Regarding the possibility of negotiations between the two countries despite the existing differences, he said: “Even before the (1979) revolution, both Iran and Saudi Arabia did not have close attitudes and competed with each other. But after forty years of tensions and ups and downs in the relations between the two countries and the spread of disagreements and a series of events that have naturally affected the minds of officials, it is difficult to negotiate, plus the regional and transnational interventions of forces opposed to Iran and Saudi Arabia has made the situation difficult.

Mohebali added that the coming to power of a relatively radical government in Saudi Arabia, unlike in the past when Saudi kings and officials were usually conservative and not interested in foreign conflicts and were trying to resolve the issue through dialogue and some form of compromise has made it harder.
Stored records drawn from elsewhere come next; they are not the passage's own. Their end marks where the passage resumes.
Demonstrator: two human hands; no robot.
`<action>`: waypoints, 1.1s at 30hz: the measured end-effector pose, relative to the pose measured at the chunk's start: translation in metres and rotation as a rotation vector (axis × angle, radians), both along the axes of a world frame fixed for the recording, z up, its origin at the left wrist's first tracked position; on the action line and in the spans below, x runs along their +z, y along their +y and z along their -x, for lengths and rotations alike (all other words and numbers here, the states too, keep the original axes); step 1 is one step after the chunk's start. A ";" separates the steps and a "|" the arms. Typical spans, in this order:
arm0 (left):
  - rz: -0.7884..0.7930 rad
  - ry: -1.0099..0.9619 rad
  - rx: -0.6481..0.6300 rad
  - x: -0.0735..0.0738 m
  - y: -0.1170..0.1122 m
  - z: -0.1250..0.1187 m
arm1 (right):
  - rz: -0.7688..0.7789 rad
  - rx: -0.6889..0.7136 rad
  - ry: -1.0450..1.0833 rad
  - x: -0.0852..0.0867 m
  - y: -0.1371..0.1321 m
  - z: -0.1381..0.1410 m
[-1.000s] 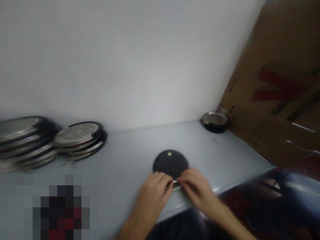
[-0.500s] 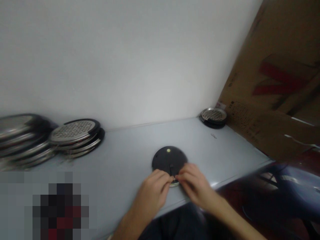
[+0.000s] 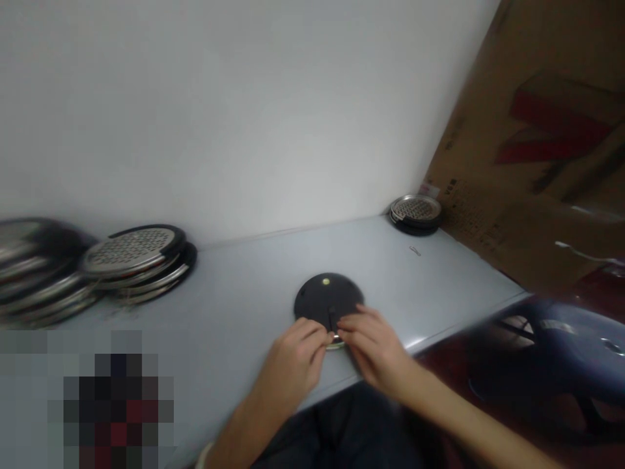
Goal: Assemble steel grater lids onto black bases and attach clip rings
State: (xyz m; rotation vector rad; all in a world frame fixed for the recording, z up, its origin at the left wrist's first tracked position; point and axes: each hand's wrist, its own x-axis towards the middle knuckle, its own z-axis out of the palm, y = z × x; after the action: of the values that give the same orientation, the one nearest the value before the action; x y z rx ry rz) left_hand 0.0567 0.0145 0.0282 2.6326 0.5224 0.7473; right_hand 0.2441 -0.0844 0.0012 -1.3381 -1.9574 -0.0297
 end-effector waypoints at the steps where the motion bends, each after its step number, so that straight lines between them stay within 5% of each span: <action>1: -0.012 -0.001 -0.004 -0.001 0.000 0.000 | 0.001 0.004 -0.006 0.000 0.000 -0.001; 11: -0.056 0.067 0.087 -0.010 -0.010 -0.006 | 0.007 0.040 0.010 -0.005 -0.004 -0.010; 17: 0.031 0.374 0.166 0.012 -0.009 -0.014 | 0.055 0.005 0.024 -0.002 -0.001 -0.012; 21: -0.043 0.570 0.188 0.026 -0.011 -0.019 | 0.160 0.015 0.077 0.011 -0.004 -0.017; 24: -0.034 0.578 0.208 0.031 -0.014 -0.021 | 0.255 0.025 0.304 0.024 -0.007 -0.014; 29: -0.207 0.519 0.219 0.025 -0.014 -0.021 | 0.397 -0.018 0.763 0.049 -0.006 0.006; 33: -0.414 0.316 0.223 0.017 -0.002 -0.011 | 0.332 0.030 0.882 0.073 -0.001 0.030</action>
State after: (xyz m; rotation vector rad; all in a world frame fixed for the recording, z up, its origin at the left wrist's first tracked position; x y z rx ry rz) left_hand 0.0682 0.0128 0.0452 3.1423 0.8372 0.5485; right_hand 0.2136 -0.0849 0.0740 -1.2177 -1.2442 0.7950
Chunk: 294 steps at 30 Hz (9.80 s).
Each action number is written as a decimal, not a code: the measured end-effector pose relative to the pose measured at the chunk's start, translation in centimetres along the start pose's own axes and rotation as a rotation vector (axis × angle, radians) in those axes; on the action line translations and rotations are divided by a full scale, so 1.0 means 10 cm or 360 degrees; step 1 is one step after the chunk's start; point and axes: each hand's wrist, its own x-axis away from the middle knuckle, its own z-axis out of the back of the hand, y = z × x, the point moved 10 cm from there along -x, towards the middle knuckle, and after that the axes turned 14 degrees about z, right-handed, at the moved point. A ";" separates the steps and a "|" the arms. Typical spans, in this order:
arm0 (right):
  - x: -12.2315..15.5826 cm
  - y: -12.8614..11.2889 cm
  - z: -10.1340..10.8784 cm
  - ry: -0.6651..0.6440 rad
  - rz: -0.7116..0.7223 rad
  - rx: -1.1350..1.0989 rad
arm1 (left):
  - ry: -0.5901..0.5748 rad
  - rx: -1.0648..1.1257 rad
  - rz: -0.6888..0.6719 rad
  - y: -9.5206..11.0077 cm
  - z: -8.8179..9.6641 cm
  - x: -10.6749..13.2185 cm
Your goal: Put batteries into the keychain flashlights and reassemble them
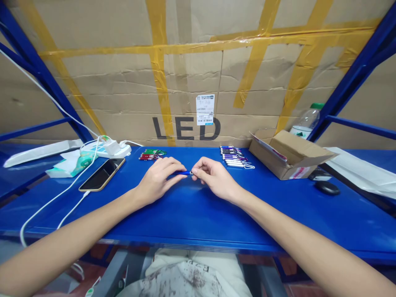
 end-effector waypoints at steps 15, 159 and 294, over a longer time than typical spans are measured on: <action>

The rise of Mohammed bin Salman and King Salman led Saudi Arabia to engage in an endless war in Yemen for the first time and as Iran put it adopt radical policies ending in severance of ties between the two countries. Negotiations in such an atmosphere are very difficult. However it cannot be said that diplomacy is closed.

“I think Saudi Arabia is smart enough to know that its interests lie in resolving disputes through dialogue. In Iran too, there has always been a strategy not to make matters with Saudi Arabia so critical to reach the stage of war,” the senior analyst said; because the efforts of other powers and actors in the region at the micro and macro levels are to drag Iran and Saudi Arabia into a hot war. The Israelis are behind this policy, and extremist groups in the region, such as al-Qaeda and ISIS are making the most of it, and radicalism is in their favor.
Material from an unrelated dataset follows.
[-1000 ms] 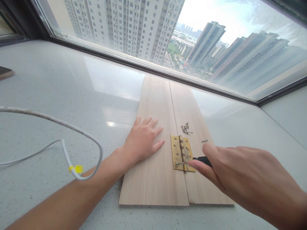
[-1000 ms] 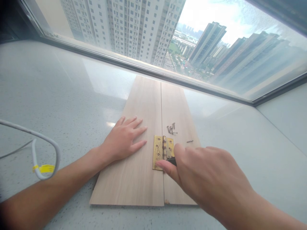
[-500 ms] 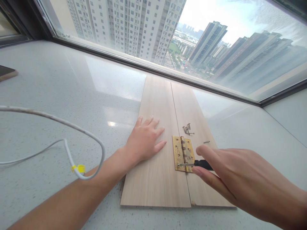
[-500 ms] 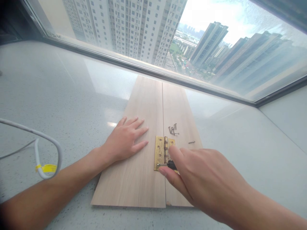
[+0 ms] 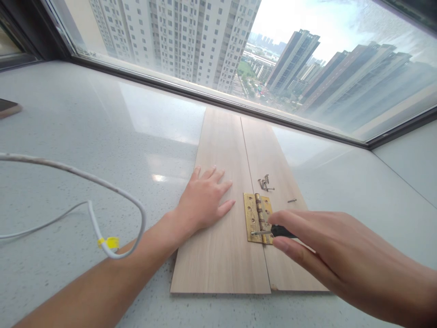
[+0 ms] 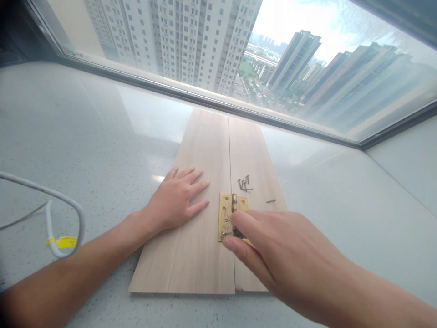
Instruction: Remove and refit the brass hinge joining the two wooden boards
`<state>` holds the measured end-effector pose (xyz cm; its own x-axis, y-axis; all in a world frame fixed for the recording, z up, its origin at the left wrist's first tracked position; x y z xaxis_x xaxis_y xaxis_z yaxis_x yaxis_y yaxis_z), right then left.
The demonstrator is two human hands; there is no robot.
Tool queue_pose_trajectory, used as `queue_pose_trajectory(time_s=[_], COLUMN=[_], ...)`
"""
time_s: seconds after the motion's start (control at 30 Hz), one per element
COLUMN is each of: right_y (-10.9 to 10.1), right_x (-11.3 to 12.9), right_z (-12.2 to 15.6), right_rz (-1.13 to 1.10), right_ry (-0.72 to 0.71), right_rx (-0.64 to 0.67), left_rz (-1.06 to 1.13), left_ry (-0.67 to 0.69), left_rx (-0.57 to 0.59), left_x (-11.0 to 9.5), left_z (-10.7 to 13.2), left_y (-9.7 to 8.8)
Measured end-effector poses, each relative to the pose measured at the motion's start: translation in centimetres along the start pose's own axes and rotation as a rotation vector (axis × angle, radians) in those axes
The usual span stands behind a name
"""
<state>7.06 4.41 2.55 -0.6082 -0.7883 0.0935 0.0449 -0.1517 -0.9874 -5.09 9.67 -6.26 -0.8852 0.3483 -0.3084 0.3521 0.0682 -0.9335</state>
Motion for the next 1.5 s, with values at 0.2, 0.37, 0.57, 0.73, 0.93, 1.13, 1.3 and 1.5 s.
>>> queue_pose_trajectory(time_s=[0.2,0.37,0.57,0.73,0.93,1.13,1.3,1.5], right_y=[1.2,0.6,0.9,1.4,0.3,1.3,1.1,0.4], right_x=[0.2,1.1,0.0,0.2,0.2,-0.6,0.2,-0.1], right_z=[0.0,0.6,0.6,0.5,0.7,0.4,0.2,0.6], right_rz=[0.050,0.055,0.004,-0.073,-0.154,-0.029,-0.135,-0.134], right_ry=[-0.006,-0.265,-0.009,-0.015,-0.100,0.104,-0.076,-0.103], right_rx=[0.113,0.202,0.048,0.110,0.146,0.063,0.202,0.135], left_rz=[0.001,0.005,-0.001,0.006,0.015,0.013,0.004,0.004], left_ry=[-0.002,-0.003,-0.003,-0.009,-0.010,-0.009,-0.005,-0.004], left_rx=[0.002,0.007,0.003,0.001,0.004,0.009,0.009,-0.001], left_x=[0.0,0.0,0.0,0.1,0.0,0.0,0.0,0.0], left_z=[0.0,0.1,0.1,0.1,0.0,0.0,0.1,0.0], left_y=[0.1,0.1,0.0,0.1,0.1,0.1,0.1,0.0])
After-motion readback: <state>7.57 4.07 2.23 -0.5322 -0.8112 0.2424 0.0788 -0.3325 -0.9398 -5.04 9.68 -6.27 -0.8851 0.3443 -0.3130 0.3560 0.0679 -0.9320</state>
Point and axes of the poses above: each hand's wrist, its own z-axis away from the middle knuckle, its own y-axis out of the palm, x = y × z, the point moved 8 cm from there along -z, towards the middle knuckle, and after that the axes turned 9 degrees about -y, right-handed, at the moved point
He added: “Radical and hardline sectors in the United States, arms dealers and those currently playing a key role in power, are seeking to drag the two Islamic powers to war with one another and pursue their own greedy goals. In these tough times, both the authorities in the two countries are interested in finding a way out, and there are countries in the region that can help, such as Oman and Iraq, and even some intermediaries in the region can exchange the goodwill of the two countries; Because they also benefit from negotiations between the two countries. That is, if the situation in Iran and Saudi Arabia improves, the situation in Iraq will improve and security tensions and conflicts in Iraq will decrease, as in the Persian Gulf and the Strait of Hormuz.

“The Arab states in the South of the Persian Gulf like Kuwait, Oman and even Qatar are benefiting from this situation, while Iran and Saudi Arabia themselves can communicate directly at the political levels that are significant. Nevertheless, regional powers and governments can do so if they find it appropriate to help the region move towards peace.”

On some news reports that Iraq is trying to mediate between Iran and Saudi Arabia, he said: “In order to convey the wishes and intentions of both sides, the Iraqis can do that as well as the Omanis; but I think it’s better if Iran and Saudi Arabia spoke directly as they cannot rely too much on the mediators in the region, given that they are looking for some interests. They can transmit the message, and perhaps if they do so, it will further Iran’s interests.

In conclusion, the senior Middle East analyst said it is not possible to ignore the devastating role of Americans and their interests in the region, adding that Iran could improve relations with Saudi Arabia at the same time as a policy of détente in parallel with Europe and the US; Otherwise, they will disrupt the game if they feel that the region is heading to a point where their interests are ignored and they are exposed to security threats. Therefore, this two-pronged approach must be taken by Iran to advance this policy. Perhaps the reason Saudi Arabia is a little inclined to talks is that they feel the Americans are not looking for war with Iran. If war with Iran was serious Saudi Arabia would be hiding behind America. Saudi Arabia does not want to be the arrowhead of the conflict.